The attendants lifted Willis onto the stretcher and slipped soft cuffs around his ankles and wrists. “Procedure,” they said, seeing the anger on Otis’s and John’s faces.

Frieda and Hendricks nodded and followed the men downstairs.

“Poor Willis,” Frieda said again when the ambulance had gone.

“He deserves a medal,” Hendricks said, “for getting Greene out of here. I’ll get him a Certificate of Appreciation. A membership in the dragonslayers’ club. He’ll like that.”

“Your eye is getting colorful, Don.” Frieda took a wad of paper towels and wet them with cold water. “How long do you think our good fortune will last?” she asked. “Oh my gosh! You have to give your reporter the story now.”

“All hell should break loose.”

“We’ll probably all get canned,” Frieda said.

“Then the Inlet would have another good story.” Hendricks picked up the phone and dialed an outside number. “Austin,” he mouthed.

“Sorry to wake you so early, lieutenant,” he said into the phone, and went on to tell the lieutenant the final chapter of the Greene/Willis story. When he hung up the phone, he said, “Lieutenant’s buying us breakfast.”

Ray arrived at seven o’clock, and Frieda held the office keys aloft, jingling them joyfully. “He’s gone,” she said. “It’s in the log, and I’m going to hit the sack.” She grabbed her backpack and departed.
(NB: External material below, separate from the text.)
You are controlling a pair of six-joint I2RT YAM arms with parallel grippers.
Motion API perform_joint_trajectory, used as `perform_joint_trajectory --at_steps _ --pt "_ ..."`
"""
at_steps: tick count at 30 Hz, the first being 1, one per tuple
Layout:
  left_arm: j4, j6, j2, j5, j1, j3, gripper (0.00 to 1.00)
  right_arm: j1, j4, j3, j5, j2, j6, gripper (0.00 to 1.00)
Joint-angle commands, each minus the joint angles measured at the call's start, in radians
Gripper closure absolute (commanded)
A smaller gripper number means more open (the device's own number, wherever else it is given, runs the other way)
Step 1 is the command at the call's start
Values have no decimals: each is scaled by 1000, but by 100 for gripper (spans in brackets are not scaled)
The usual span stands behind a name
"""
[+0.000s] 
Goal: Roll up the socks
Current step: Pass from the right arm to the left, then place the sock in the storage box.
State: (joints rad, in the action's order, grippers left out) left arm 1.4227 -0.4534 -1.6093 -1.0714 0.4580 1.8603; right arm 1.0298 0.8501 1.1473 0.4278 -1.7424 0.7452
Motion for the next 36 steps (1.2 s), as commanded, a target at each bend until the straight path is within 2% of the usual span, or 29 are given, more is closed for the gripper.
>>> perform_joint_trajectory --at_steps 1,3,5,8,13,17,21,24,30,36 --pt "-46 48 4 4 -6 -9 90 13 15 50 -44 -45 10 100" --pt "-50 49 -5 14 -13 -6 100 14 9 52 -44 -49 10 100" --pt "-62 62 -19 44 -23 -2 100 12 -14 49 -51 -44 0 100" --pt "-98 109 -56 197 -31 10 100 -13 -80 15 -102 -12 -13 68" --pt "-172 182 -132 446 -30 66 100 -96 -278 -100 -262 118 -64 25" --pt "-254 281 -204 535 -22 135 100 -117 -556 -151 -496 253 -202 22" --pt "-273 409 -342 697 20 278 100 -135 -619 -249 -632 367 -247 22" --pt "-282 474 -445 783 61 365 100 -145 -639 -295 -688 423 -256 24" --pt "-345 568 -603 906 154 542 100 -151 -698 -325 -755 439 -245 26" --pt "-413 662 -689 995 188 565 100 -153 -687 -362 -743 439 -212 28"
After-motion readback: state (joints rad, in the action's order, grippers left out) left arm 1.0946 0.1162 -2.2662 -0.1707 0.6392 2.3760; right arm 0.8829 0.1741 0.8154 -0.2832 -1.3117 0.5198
In the parking lot Hendricks reminded her, “Breakfast at Lenny’s.”

“Oh yeah.” Frieda scrubbed her hand over her face to force her eyes and brain to keep working. “Not long, though. I have to be back here at three.”

Lieutenant Austin was waiting outside the restaurant when Frieda and Hendricks pulled up. “The warden will be joining us,” he said. “Go on in.”
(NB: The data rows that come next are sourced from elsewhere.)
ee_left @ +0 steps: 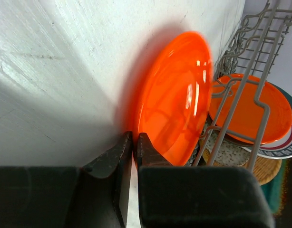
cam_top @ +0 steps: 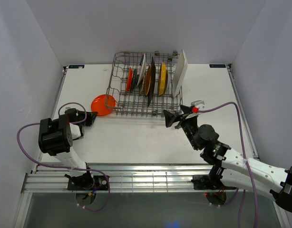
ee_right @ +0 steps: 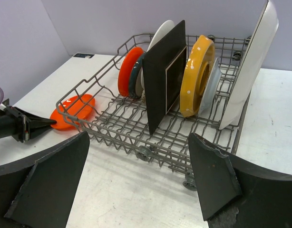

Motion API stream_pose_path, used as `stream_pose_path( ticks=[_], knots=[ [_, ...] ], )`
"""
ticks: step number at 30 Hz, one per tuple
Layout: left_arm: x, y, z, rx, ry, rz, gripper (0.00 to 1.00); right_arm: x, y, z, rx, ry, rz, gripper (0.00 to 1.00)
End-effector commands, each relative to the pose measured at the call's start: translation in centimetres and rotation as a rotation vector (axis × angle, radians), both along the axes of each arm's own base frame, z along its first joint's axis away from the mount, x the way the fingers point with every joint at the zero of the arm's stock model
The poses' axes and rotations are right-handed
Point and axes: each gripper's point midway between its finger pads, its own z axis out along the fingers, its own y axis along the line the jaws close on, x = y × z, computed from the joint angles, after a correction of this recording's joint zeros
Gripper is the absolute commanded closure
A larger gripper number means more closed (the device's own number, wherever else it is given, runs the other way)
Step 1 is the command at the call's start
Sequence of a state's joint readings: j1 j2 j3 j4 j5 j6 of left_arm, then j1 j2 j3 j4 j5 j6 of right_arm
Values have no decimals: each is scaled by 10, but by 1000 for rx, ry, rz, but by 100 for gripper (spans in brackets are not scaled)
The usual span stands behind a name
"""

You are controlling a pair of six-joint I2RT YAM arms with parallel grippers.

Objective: Load the plates into the dish rack
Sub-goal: Pick up the plate at the center of the board.

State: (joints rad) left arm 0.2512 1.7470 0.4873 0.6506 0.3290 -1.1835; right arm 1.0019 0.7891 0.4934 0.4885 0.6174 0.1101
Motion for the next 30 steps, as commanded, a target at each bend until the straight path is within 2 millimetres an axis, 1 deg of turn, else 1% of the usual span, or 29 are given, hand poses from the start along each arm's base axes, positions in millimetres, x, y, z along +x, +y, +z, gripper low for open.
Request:
stream_pose_path(
  ticks=[1, 4, 5, 7, 10, 11, 12, 16, 17, 18, 19, 21, 22, 23, 24, 25, 26, 28, 30],
  knots=[
    [5, 2, 8, 27, -33, 6, 83, -1, 2, 11, 48, -20, 7, 10],
    [-1, 8, 8, 39, -27, 46, 84, -1, 3, 9, 43, -16, 11, 10],
    [-1, 9, 12, 48, -39, 53, 84, -1, 3, 9, 43, -16, 11, 10],
    [-3, 13, 15, 61, -44, 74, 89, -1, 4, 9, 44, -15, 12, 10],
    [-9, 16, 21, 69, -59, 89, 90, 0, 5, 7, 40, -11, 13, 10],
    [-13, 17, 20, 68, -56, 94, 90, 0, 5, 7, 40, -10, 13, 10],
    [-14, 17, 25, 72, -69, 97, 90, 0, 5, 7, 40, -10, 15, 10],
    [-26, 23, 34, 90, -85, 130, 91, 0, 8, 5, 33, -5, 21, 10],
    [-28, 28, 35, 102, -86, 153, 91, 0, 9, 4, 31, -3, 23, 10],
    [-33, 29, 33, 109, -73, 165, 91, 0, 10, 5, 32, -2, 28, 10],
    [-35, 32, 43, 126, -97, 177, 91, 0, 11, 5, 31, -2, 31, 10],
    [-40, 39, 43, 155, -78, 211, 91, 0, 12, 4, 32, 0, 35, 10],
    [-40, 42, 54, 179, -100, 221, 91, 0, 12, 5, 32, 0, 36, 10],
    [-41, 45, 56, 214, -94, 219, 91, 0, 12, 4, 31, 2, 36, 10],
    [-46, 51, 49, 237, -42, 241, 92, 0, 12, 4, 30, 0, 39, 10],
    [-45, 55, 59, 258, -55, 255, 92, -1, 12, 4, 34, 2, 41, 10],
    [-50, 56, 55, 273, -23, 249, 93, -1, 13, 4, 33, 3, 42, 10],
    [-54, 66, 62, 309, -26, 299, 95, -1, 14, 4, 35, 4, 47, 10],
    [-58, 66, 64, 314, -28, 308, 96, -1, 16, 3, 32, 4, 56, 10]
  ],
)
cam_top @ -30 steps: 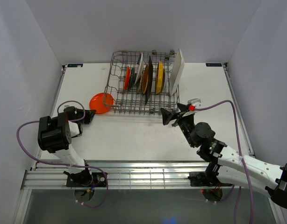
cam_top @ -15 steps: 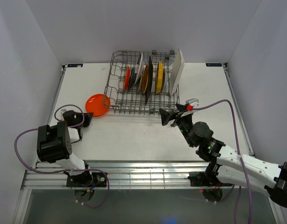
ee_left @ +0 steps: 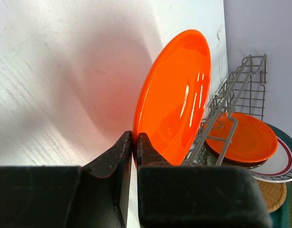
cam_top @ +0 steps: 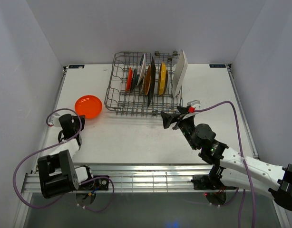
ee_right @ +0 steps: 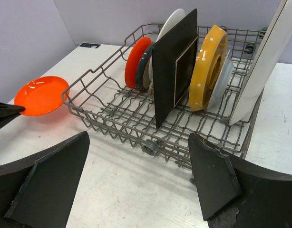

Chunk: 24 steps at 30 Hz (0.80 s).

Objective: Load the plates into the dish rack
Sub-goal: Pick up the plate at the center of the board.

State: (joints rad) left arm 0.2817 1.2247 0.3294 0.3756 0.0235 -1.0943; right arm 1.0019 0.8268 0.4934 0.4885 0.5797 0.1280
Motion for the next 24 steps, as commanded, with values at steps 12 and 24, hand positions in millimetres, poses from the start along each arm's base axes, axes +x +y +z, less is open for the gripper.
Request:
stream_pose_path(
  ticks=[12, 24],
  knots=[
    [-28, 7, 51, 89, -91, 51, 97, -9, 32, 12, 31, 14, 142, 10],
    [-45, -70, 71, -41, -248, -328, 98, -34, 62, 15, 30, 30, 364, 10]
  ],
)
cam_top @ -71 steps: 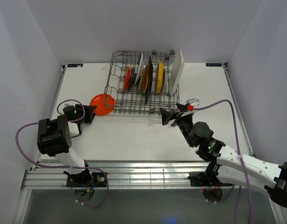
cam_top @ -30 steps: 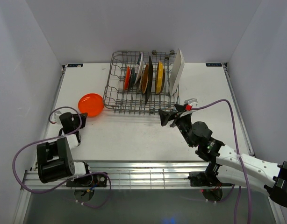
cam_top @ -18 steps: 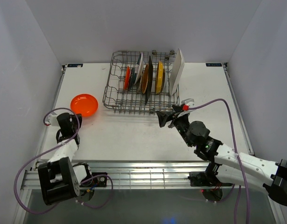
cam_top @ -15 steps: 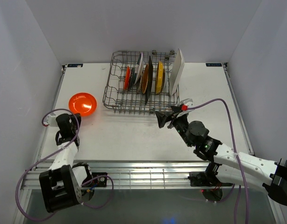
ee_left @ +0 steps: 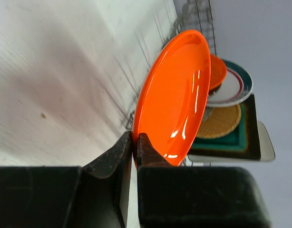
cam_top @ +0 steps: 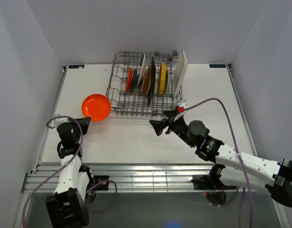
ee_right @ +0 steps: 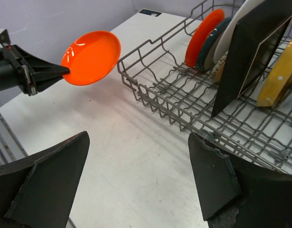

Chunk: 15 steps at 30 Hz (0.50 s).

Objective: Load the plates into the dish rack
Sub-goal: Pick up the plate at the center of the board, then insert the plate into the dish rack.

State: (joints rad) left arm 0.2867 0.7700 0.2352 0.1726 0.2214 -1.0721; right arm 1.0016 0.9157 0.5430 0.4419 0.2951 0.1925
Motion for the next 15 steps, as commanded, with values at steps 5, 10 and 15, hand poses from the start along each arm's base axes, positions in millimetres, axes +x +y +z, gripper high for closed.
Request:
stream_pose_path(
  ticks=[5, 10, 15],
  knots=[
    [-19, -60, 25, -84, -159, -330, 98, -15, 15, 25, 78, 10, 116, 10],
    [-33, -80, 25, -140, -199, -447, 98, -22, 26, 10, 131, 134, 153, 10],
    [-48, -96, 27, -178, -254, -543, 98, -31, 43, 2, 165, 209, 228, 10]
  ],
)
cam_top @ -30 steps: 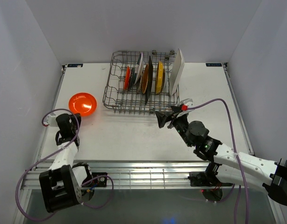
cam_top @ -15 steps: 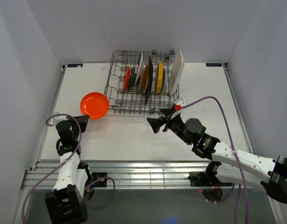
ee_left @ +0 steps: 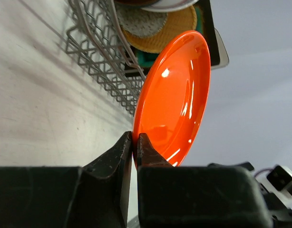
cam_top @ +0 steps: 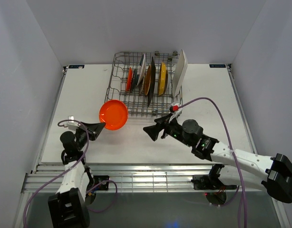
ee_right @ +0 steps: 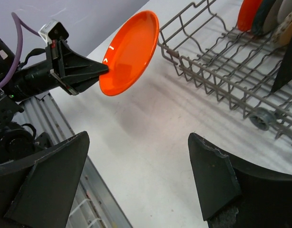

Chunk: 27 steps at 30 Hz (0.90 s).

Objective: Load the plates into the dish rack
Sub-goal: Insert the plate into the dish rack.

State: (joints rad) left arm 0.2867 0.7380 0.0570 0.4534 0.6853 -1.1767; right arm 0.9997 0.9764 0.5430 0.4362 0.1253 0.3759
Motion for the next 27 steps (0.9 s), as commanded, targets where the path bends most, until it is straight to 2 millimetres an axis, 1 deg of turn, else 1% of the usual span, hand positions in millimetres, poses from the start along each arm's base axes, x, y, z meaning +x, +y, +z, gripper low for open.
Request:
stream_pose_path(
  ticks=[1, 3, 7, 10, 14, 16, 21, 24, 25, 27],
  knots=[
    [-13, -18, 24, -30, -122, -120, 98, -6, 16, 22, 112, 60, 54, 10],
    [-16, -22, 30, -40, -134, -151, 98, -2, 19, 19, 113, 78, 43, 10],
    [-23, -29, 36, -53, -147, -193, 98, 1, 24, 26, 128, 73, 40, 10],
    [-26, -38, 39, -52, -157, -228, 98, 3, 27, 25, 120, 73, 42, 10],
    [-28, -50, 41, -43, -163, -281, 98, 5, 31, 28, 119, 69, 46, 7],
    [-29, -56, 39, -44, -153, -302, 98, 6, 33, 29, 118, 68, 48, 5],
    [-30, -64, 41, -43, -163, -332, 99, 10, 38, 34, 123, 67, 48, 2],
    [-32, -67, 44, -42, -174, -346, 99, 12, 41, 32, 119, 74, 46, 10],
    [-32, -67, 44, -40, -179, -348, 99, 12, 42, 31, 118, 79, 47, 15],
    [-33, -68, 44, -37, -184, -353, 99, 13, 44, 27, 110, 89, 48, 17]
  ],
)
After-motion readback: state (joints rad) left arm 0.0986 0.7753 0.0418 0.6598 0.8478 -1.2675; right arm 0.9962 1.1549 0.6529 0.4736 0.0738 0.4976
“Good thing that reporter didn’t answer his phone,” Hendricks said as they slid into a booth. “I was going to invite him to breakfast, being as our unhealthy situation has done exploded.”
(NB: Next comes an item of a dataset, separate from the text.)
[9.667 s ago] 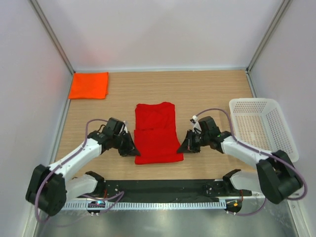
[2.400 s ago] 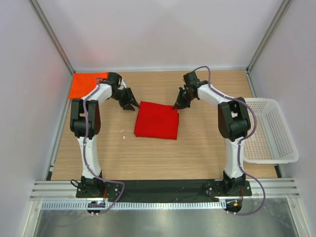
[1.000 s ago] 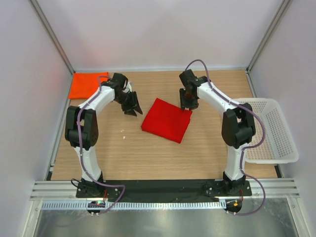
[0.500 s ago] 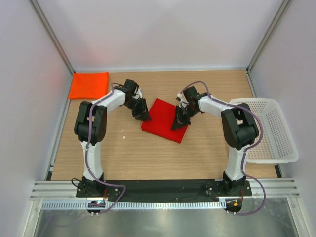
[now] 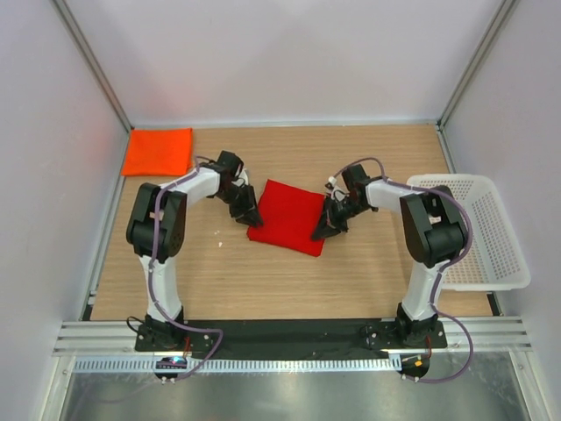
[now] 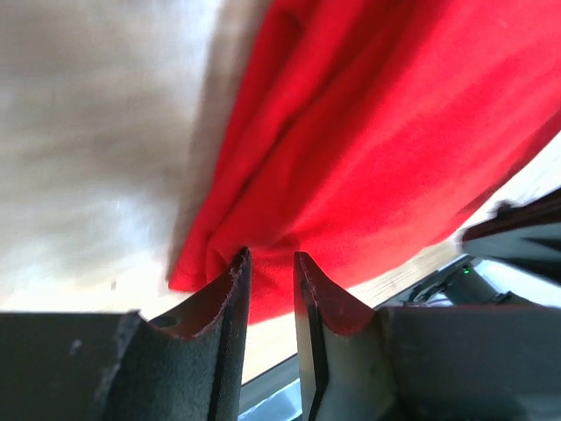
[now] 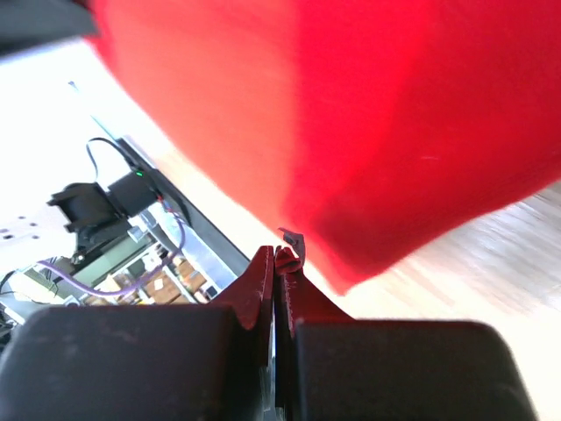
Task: Fold and stack the t-shirts
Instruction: Fold the tshirt
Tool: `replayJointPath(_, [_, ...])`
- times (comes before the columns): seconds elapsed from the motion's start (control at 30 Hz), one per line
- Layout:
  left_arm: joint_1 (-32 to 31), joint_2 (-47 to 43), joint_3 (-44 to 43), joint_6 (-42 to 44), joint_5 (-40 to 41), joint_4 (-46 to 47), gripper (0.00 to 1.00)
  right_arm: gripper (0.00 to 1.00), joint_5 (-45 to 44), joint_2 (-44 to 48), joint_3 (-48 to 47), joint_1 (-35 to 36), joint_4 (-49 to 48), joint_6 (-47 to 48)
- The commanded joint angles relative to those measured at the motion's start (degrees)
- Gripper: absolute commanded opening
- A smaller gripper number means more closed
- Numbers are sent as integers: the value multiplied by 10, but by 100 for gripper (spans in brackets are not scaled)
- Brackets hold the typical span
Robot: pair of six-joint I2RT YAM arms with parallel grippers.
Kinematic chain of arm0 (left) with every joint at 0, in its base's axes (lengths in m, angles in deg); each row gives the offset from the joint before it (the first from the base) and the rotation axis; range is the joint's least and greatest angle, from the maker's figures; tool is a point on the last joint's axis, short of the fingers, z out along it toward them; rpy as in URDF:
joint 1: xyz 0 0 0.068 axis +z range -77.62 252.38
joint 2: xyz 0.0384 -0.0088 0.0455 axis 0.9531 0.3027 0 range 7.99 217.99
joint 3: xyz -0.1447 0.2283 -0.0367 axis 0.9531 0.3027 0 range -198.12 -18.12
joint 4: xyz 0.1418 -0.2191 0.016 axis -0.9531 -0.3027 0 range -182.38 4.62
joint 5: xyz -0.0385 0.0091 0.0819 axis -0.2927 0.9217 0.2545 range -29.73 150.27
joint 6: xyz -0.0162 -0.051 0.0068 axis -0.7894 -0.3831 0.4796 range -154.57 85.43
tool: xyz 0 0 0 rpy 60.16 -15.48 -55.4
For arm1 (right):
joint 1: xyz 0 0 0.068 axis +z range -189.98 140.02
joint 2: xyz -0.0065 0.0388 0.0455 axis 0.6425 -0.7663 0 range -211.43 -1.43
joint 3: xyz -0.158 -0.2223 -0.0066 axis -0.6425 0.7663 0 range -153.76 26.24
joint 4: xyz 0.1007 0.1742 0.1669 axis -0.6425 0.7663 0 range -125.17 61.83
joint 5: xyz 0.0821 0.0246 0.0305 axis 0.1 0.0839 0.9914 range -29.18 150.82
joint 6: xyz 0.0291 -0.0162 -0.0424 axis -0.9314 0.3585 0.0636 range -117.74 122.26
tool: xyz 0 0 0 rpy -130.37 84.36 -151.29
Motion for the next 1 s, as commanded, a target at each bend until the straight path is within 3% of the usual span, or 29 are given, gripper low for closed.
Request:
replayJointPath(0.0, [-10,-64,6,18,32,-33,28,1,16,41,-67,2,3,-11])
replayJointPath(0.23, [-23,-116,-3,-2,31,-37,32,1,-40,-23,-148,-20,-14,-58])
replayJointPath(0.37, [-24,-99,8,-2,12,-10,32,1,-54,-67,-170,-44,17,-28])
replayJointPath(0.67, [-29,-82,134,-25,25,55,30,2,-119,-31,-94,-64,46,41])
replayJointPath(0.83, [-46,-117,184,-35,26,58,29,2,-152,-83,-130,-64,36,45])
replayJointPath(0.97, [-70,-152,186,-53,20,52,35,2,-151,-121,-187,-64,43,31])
When their breakfast arrived, Frieda said to the warden, “Sir, I just worked a double and have to be back at three for another double, so pardon me for being blunt but I need to know why we’ve had to suffer Greene’s threats for the last two months?”

“I’m sorry, Ms. Ferguson,” the warden said. “I learned about the situation only this morning when Lieutenant Austin called me. He told me it was Captain Lundquist’s order to keep Greene in Unit Five. When I questioned Mr. Lundquist, he explained that Greene is a boxer. Lundquist is sponsoring him in a tournament coming up. He didn’t want to take a chance that Greene might be shipped out of here.”

The captain! Frieda closed her eyes, but tears squeezed past her lashes. She was so tired. “Greene is a boxer?” she whispered, her voice quivering. “With fists considered by law to be deadly weapons. Poor Willis.”

She wondered why Greene hadn’t bragged about being a boxer. She wondered how he could be a successful boxer anyway when he was such a loose cannon.

“Willis, yes,” the warden said. “I need to stop at the hospital and check his condition. I was thinking how fortunate we are that you, Ms. Ferguson, and the other sergeants haven’t been hurt. Greene should never have been in minimum security. I’ve offered Mr. Lundquist an opportunity to resign.”

“Thank you, sir,” Frieda said and got to her feet. “Please excuse me now, I really do have to sleep. See you at three, lieutenant, at eleven, Don.”

She picked up her bag and hurried out to her car.